13 maio 2011

PREENCHER VAZIOS...



“Não sou um artista, como auto-didacta tento preencher um vazio”, disse um dia o meu pai a um jornal da região, a propósito da sua primeira mostra individual de pintura intitulada “Simbologia das Ideias” que decorreu na Galeria do Edifício Mouzinho de Albuquerque na Batalha em Dezembro de 2000.

O resultado criativo do preenchimento dos diferentes vazios na sua/nossa vida, é para mim, a essência desta exposição.

Auto-didacta convicto, o meu pai considerava a obra de Picasso e Miró, bem como a de Graça Morais, Júlio Pomar ou Amadeo Souza Cardoso, como referências que gostava de citar. A sua pintura reflecte tudo aquilo que o marcou: a guerra, a história, o sofrimento próprio e alheio, a infância, a família… E, como ele próprio gostava de aclarar, não pintava aquilo que via, mas sim aquilo que sentia, aquilo que transportava dentro de si próprio.
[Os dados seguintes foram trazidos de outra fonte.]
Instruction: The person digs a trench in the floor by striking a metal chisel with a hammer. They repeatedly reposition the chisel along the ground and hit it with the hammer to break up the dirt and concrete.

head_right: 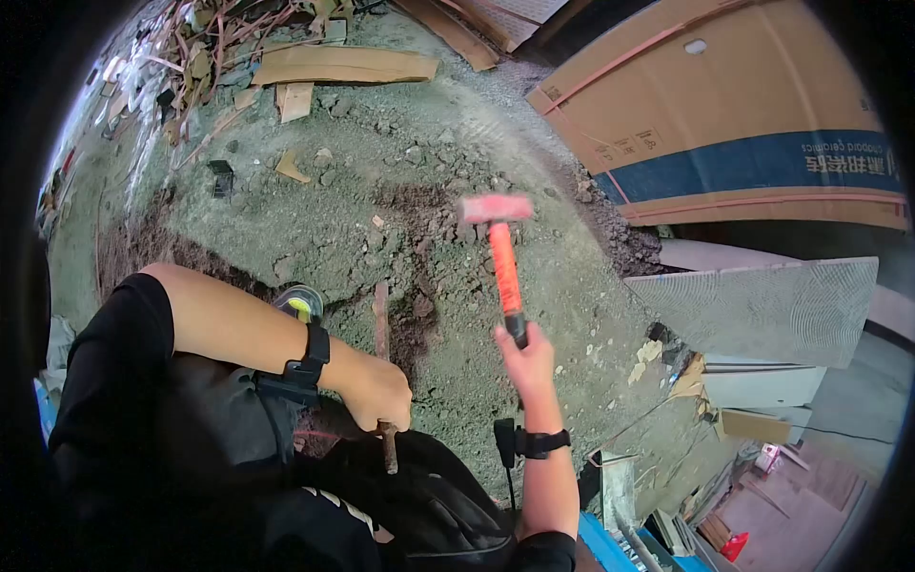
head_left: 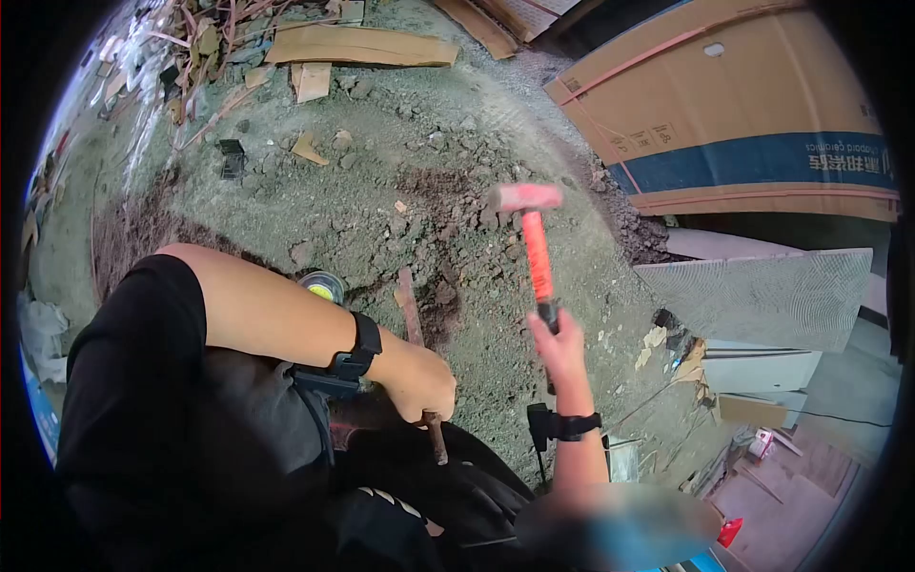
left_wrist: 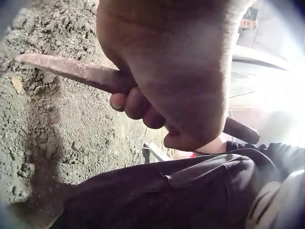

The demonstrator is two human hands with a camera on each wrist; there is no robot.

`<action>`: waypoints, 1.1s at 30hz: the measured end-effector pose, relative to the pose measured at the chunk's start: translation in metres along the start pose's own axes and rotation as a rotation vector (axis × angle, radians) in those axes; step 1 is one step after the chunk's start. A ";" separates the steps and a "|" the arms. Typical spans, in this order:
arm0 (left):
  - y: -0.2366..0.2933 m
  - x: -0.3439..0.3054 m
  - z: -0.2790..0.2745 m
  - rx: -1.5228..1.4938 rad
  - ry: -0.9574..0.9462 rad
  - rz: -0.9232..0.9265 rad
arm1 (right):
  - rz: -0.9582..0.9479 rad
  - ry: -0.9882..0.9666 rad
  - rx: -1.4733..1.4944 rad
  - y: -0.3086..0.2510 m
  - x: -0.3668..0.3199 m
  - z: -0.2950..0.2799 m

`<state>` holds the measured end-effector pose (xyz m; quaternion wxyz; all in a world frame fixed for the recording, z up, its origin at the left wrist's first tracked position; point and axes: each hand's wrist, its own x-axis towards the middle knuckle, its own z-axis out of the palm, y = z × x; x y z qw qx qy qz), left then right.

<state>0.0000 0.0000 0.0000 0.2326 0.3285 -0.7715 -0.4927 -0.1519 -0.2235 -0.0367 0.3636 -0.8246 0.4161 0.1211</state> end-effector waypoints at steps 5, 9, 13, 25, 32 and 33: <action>-0.004 -0.009 -0.001 -0.050 -0.004 -0.033 | -0.154 0.194 0.414 -0.083 0.039 -0.014; 0.000 -0.008 -0.006 -0.042 0.026 -0.019 | -0.144 0.345 0.116 -0.041 0.097 0.049; -0.002 -0.007 -0.003 -0.003 0.014 0.028 | 0.332 -0.085 0.343 -0.007 0.104 0.101; -0.003 -0.007 0.001 -0.054 -0.035 0.029 | 0.054 0.253 0.147 -0.028 0.077 0.027; 0.001 -0.009 -0.002 -0.051 -0.114 -0.001 | -0.244 0.259 0.237 -0.145 0.062 -0.027; 0.002 -0.009 -0.002 -0.039 -0.115 -0.008 | -0.245 0.263 0.243 -0.148 0.065 -0.020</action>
Penso que também foi assim na vida. Relacionava-se com a família, amigos e conhecidos, com afecto, entusiasmo e uma grande capacidade criadora. O meu pai acreditava incansavelmente na ideia de que a vida não se esgota na nossa própria vida, prolonga-se na obra que produzimos! Acreditava no poder da sua relação criativa com a vida, na qual colocava cor, ritmo, metáforas, histórias, muitas histórias! Acreditava que só assim se abre espaço para continuar a pensar, a sonhar. No fundo, a construir e a transmitir cultura!

Os seus quadros, de uma grande força expressiva e cor, reflectem bem a essência da sua personalidade, que tantas vezes assistimos, em tão variados contextos e em diferentes etapas da sua vida, inclusive até na última: a capacidade de sonhar e sorrir…

Sempre nos transmitiu o desejo que tinha em continuar a pintar, não só a sua trajectória de vida, mas também os medos, os fantasmas e o sofrimento provocado por um diagnóstico clínico tão pesado. Costumava compará-lo à sua passagem pela Guerra Colonial na Guiné e à ideia que já tinha sobrevivido a uma guerra e agora estava apenas a enfrentar mais outra...

O seu projecto pessoal passava pela partilha da sua pintura com a cidade e os leirienses. Várias vezes referiu-se à Galeria Arquivo Livraria, que considerava um espaço cultural único na cidade de Leira, com uma forte dedicação à arte e à cultura em geral.

O meu Pai vivia muito a cidade e pela cidade. Tenho a certeza que a sua vida, enquanto auto-didacta, seria para dar continuidade à sua expressão mais artística.

Ficou o projecto vivo, partiu o meu Pai.

Agradeço calorosamente à Galeria Arquivo Livraria, em particular à Xana Vieira, a possibilidade desta partilha.